JaeJoong hablaba muy rápido, respirando algo agitado y tratando de recuperarse un poco.



—JaeJoong… ¿De que me estás hablando?



—No intentes engañarme. Mi madre ya me contó que Heyon te encontró muy mal de salud ayer, tanto que no habías podido levantarte de la cama en todo el día. ¡Si estabas tan mal me hubieras dicho, hubiera venido a verte igual que lo hiciste conmigo!



YunHo miró de un lado a otro, muy, muy confundido con todo lo que estaba sucediendo.



—JaeJoong yo no estoy enfermo. Estoy seguro de eso. Es mi cuerpo y se cuando no me siento bien, además no he estado enfermo ni en cama todo el día. Es más hoy salí a trotar como cada mañana, me siento perfectamente bien.



Sus últimas palabras las dijo con cuidado, y lentamente. JaeJoong se enderezó, calmando un poco sus expresiones y moviendo la cabeza.



—Pero… Entonces, ¿Por qué me mentiría mi mamá?



No fueron ni dos segundos, cuando las puertas de la habitación de YunHo se cerraron, ambos giraron asustados e inmediatamente escucharon como ponían seguro y llaves, para que ninguno de los dos pudiera abandonar la habitación.













Heyon chocó sus manos con las de Leah y sonrió.
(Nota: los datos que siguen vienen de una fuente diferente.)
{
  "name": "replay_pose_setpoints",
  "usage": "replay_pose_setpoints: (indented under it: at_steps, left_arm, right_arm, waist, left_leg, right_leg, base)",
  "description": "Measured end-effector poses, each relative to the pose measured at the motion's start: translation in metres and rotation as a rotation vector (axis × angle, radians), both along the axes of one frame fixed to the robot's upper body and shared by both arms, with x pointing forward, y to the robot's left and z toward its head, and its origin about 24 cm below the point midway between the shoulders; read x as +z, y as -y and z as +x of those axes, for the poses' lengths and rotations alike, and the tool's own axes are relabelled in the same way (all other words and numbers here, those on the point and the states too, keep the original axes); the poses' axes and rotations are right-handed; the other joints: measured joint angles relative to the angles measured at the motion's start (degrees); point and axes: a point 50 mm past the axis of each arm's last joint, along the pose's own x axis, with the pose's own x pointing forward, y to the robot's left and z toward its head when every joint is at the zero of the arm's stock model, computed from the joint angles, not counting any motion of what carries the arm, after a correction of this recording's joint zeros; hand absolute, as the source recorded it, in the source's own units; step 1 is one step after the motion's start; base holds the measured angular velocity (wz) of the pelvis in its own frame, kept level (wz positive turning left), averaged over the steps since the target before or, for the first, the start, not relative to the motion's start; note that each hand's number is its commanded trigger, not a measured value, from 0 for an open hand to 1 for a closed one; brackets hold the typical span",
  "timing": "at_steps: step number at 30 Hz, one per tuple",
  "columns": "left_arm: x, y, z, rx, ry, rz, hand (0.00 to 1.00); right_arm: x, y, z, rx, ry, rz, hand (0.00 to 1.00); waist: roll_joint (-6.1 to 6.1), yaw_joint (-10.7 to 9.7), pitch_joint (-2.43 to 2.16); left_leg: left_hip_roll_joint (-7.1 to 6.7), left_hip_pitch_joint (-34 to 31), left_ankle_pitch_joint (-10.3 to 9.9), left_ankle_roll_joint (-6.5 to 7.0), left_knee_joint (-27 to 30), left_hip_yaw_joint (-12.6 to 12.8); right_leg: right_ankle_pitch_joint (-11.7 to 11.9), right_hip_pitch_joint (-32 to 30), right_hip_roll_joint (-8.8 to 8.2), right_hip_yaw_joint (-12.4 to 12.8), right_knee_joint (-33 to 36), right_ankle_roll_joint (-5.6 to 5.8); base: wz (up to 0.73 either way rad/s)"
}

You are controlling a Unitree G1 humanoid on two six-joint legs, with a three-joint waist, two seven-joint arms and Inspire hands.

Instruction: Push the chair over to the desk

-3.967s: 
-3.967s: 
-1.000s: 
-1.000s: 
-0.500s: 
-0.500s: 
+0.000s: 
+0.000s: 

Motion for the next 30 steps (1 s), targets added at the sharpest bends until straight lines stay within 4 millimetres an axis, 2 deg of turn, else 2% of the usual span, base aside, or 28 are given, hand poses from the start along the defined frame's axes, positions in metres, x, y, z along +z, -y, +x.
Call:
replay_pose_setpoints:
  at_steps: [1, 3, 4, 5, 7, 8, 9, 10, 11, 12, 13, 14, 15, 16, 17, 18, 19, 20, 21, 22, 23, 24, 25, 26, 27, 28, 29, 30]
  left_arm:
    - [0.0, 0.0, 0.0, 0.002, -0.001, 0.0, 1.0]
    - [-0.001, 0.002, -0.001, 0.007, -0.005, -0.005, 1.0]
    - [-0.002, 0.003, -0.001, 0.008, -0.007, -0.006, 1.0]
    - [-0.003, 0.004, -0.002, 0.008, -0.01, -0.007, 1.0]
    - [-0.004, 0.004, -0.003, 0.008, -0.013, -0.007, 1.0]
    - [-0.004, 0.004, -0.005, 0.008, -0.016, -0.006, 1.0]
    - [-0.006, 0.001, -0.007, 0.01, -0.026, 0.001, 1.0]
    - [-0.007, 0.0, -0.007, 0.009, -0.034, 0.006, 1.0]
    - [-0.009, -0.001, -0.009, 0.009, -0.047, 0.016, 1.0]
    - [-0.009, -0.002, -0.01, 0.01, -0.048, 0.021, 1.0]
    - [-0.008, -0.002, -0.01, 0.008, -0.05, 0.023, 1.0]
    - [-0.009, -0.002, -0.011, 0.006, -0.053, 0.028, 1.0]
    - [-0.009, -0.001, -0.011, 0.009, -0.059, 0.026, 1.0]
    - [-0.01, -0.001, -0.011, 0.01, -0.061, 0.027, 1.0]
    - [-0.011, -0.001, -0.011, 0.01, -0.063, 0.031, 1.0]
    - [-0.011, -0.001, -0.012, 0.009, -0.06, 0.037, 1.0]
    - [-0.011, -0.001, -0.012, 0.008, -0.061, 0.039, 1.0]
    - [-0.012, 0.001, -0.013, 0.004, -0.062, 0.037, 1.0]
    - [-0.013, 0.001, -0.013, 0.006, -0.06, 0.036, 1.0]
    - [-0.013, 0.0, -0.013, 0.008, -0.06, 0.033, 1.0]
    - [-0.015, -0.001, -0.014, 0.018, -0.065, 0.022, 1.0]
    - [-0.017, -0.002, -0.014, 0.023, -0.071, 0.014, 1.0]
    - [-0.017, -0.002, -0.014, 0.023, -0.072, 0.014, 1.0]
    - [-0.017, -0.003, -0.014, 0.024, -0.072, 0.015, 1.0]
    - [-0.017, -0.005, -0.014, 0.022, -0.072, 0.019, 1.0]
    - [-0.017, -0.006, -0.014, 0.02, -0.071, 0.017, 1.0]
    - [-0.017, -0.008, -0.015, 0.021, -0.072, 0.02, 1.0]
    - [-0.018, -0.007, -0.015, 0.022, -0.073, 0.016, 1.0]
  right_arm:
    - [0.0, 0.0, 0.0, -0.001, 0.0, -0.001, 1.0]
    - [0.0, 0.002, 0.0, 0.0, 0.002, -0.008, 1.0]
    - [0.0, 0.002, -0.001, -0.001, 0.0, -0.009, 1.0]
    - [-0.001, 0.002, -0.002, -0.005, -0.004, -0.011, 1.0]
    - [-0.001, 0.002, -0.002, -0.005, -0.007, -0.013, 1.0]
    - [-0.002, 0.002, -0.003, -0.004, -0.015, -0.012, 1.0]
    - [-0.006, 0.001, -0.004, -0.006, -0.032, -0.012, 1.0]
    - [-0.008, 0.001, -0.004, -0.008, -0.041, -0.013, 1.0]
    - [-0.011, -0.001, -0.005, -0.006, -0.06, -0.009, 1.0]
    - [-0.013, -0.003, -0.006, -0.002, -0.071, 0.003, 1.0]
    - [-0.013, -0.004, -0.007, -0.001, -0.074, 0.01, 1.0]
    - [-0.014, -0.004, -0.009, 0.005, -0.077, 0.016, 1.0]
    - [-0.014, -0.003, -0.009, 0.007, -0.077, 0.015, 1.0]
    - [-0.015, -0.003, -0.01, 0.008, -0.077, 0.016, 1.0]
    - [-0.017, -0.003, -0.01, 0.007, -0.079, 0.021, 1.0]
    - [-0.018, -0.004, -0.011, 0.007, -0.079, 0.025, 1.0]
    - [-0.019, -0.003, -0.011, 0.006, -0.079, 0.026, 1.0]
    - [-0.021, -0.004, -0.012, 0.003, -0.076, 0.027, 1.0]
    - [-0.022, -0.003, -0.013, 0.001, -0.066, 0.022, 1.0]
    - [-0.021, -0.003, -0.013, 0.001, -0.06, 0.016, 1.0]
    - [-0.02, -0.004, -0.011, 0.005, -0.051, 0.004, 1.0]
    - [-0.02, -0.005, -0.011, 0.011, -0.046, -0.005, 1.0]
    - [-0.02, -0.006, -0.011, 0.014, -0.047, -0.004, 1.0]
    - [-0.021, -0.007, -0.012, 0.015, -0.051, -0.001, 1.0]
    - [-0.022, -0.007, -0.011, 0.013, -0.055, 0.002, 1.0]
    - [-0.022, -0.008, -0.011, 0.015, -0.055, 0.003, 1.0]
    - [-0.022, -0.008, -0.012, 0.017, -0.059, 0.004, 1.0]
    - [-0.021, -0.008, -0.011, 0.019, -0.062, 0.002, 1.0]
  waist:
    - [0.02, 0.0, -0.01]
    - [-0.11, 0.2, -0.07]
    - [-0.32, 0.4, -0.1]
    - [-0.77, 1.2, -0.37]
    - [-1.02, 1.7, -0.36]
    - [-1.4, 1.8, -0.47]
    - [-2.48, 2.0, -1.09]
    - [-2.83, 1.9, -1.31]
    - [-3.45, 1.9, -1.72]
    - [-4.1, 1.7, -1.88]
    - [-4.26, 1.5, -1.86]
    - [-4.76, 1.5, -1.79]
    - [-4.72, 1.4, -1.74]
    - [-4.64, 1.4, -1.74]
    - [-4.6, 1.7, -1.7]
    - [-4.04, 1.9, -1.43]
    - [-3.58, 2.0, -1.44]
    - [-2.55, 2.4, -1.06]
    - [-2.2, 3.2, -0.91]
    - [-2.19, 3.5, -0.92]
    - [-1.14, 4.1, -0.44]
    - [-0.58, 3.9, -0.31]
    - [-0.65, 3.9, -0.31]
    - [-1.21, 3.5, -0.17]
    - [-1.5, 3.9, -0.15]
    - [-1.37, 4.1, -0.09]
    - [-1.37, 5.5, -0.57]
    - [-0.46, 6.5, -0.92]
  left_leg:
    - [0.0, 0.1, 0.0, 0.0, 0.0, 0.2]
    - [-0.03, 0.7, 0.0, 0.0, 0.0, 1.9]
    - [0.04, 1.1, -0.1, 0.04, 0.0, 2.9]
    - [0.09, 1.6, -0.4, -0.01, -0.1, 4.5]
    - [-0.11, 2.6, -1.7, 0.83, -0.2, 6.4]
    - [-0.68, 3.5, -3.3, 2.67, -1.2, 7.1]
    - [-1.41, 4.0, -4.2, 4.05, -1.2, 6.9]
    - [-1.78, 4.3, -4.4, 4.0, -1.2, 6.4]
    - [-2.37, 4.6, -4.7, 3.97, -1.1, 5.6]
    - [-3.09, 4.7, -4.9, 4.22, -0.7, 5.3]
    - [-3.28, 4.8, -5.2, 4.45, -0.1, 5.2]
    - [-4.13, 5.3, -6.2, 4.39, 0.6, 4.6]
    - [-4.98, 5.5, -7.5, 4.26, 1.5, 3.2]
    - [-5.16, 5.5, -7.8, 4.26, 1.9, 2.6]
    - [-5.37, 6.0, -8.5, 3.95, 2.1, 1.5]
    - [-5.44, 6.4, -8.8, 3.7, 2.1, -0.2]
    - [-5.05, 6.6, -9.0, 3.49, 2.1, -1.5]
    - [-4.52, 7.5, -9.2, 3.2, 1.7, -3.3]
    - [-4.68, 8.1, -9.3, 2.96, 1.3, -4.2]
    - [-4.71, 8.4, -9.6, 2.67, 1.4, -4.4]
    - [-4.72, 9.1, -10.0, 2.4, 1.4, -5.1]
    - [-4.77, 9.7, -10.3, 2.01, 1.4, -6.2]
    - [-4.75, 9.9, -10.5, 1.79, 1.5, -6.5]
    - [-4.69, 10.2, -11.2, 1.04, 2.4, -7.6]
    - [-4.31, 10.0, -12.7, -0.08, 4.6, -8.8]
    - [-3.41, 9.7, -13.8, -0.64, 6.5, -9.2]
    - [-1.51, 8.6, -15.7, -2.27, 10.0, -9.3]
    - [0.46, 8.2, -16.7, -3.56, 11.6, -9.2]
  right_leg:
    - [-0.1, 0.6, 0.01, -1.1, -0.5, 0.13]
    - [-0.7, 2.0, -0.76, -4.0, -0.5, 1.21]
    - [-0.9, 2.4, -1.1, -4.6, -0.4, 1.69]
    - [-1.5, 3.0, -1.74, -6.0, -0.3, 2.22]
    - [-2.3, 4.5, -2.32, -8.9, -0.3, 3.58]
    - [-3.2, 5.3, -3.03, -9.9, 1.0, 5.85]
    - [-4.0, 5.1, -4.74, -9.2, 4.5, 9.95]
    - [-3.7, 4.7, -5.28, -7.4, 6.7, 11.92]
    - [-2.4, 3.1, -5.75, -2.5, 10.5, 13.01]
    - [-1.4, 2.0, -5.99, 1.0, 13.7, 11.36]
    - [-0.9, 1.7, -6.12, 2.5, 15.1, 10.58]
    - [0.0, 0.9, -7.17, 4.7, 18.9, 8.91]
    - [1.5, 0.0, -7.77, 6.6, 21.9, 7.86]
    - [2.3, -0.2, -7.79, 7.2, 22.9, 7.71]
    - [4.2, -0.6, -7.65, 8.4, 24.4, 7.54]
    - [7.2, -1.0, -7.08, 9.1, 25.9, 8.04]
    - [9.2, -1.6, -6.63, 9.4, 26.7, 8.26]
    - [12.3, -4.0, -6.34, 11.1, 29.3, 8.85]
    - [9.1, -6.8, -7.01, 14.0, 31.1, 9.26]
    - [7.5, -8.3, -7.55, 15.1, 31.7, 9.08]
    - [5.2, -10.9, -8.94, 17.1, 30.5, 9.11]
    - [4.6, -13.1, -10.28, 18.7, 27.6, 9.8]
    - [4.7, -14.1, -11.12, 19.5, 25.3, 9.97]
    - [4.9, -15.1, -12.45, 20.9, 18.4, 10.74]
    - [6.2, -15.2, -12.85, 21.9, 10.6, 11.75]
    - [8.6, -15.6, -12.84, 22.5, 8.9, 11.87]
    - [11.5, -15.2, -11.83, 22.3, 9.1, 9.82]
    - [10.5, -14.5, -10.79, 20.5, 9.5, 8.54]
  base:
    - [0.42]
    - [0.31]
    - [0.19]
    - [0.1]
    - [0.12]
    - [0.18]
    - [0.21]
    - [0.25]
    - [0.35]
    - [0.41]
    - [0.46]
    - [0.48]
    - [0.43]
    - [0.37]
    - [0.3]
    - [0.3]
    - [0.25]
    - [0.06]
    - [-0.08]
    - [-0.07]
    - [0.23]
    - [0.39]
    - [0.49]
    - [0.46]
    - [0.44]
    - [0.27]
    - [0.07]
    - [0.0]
Frente a ellas se encontraban los empleados de la residencia Jung, y no fue ningún problema guardar las llaves de la habitación de su hijo dentro del bolsillo de su vestido antes de colocar las manos en su cintura y mirar con atención a sus empleados.



—Escúchenme bien, queda prohibido que alguien les abran la puerta. No importa si lloran, gritan, patalean, amenazan, o quieren denunciar. Esos dos no salen hasta que arreglen sus asuntos ¿De acuerdo?



Todos los empleados asintieron y oportunamente, Kim RyoTang ladeó un poco su cabeza. Mirando a su amigo igual de consternado ante el plan que sus esposas habían ideado para sus hijos.



—De acuerdo, prefiero ignorar que escuché eso. ¿Una copa Jung?

—Por supuesto, Kim. Es más podemos conversar un buen rato en tanto nuestras esposas planean la tercera guerra mundial.



Para ese momento, tanto Leah como Heyon decidieron ignorar el comentario de sus esposos, y sonreír bajito ante su plan bien estructurado, que solo era cuestión de tiempo para que rindiera frutos.